- **EXERCISE GOAL**: Within the material below, locate the line with "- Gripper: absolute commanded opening" and the line with "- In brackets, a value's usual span", then return those two lines and all lines between them, exactly as written.

- **GIVEN INFORMATION**:
----
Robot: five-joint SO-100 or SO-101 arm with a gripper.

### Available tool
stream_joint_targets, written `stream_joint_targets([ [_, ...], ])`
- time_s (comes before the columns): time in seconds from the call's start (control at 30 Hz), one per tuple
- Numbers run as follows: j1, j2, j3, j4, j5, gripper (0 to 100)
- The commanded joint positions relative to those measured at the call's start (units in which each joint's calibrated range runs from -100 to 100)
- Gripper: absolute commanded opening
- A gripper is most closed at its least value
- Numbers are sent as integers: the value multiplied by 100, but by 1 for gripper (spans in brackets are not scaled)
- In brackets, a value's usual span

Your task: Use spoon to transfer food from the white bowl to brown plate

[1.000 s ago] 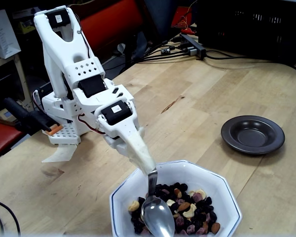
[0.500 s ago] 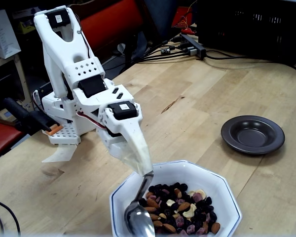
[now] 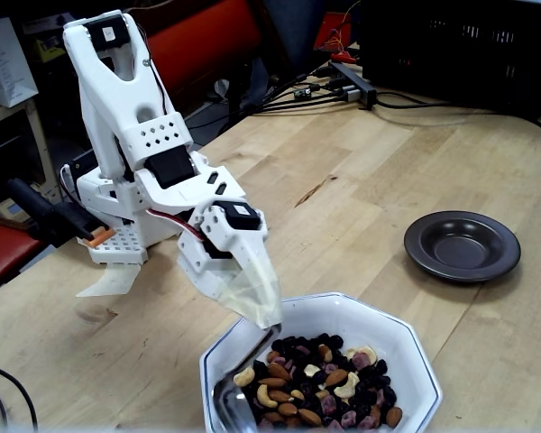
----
- **SOLUTION FOR THIS TASK**:
- Gripper: absolute commanded opening
- A gripper is most closed at its least value
- Numbers are sent as integers: the value multiplied by 100, but by 1 for gripper (spans in brackets are not scaled)
- In brackets, a value's usual span

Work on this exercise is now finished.